Only lines with the word "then" are needed; collect each of them from the listing below.
══ Given data
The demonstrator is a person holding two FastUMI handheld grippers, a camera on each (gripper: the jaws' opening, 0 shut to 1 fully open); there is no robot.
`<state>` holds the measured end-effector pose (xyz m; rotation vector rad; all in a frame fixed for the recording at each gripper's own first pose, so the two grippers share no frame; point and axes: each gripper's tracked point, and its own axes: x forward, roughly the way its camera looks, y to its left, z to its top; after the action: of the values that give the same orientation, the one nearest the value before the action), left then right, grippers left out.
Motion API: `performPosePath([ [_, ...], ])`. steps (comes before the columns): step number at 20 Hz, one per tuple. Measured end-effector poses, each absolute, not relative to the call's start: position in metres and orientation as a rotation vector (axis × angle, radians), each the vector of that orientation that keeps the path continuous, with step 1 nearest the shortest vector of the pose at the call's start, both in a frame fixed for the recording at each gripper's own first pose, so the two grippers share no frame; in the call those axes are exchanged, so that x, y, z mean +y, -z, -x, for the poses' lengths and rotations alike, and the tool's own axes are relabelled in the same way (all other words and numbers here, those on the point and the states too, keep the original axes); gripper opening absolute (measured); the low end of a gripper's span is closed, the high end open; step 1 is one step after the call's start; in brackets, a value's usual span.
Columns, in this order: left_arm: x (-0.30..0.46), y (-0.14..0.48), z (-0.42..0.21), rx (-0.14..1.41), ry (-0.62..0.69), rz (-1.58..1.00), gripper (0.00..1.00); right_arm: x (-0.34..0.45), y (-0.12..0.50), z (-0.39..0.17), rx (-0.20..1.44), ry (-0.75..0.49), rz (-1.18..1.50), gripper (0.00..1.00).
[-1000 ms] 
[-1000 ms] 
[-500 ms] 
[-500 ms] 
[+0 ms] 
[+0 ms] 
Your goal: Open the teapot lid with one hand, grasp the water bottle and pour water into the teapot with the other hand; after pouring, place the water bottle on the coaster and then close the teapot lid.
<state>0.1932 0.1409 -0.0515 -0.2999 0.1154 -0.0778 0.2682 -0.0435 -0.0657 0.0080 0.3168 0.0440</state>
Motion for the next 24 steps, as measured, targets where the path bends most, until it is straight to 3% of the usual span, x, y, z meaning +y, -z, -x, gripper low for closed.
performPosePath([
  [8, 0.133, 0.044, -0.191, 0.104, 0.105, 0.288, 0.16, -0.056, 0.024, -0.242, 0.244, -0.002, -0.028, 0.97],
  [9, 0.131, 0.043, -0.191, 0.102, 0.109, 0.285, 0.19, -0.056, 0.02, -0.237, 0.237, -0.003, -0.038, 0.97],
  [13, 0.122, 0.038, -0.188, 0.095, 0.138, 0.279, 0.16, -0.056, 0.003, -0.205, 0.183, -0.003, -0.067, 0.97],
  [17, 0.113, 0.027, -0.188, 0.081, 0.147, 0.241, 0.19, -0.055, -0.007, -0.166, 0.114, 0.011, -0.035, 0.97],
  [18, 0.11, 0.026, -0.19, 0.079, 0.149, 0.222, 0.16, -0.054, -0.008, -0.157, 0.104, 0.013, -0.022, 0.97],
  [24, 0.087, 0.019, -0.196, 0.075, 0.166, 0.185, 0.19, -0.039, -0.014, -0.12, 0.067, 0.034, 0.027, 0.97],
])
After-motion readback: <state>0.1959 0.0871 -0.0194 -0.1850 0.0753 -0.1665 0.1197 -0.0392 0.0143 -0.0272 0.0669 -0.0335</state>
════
**Exercise answer**
`<state>` holds the measured end-effector pose (xyz m; rotation vector rad; all in a frame fixed for the recording at each gripper's own first pose, so the two grippers share no frame; point and axes: each gripper's tracked point, and its own axes: x forward, roughly the way its camera looks, y to its left, z to its top; after the action: of the values that give the same orientation, the one nearest the value before the action), left then right, grippers left out.
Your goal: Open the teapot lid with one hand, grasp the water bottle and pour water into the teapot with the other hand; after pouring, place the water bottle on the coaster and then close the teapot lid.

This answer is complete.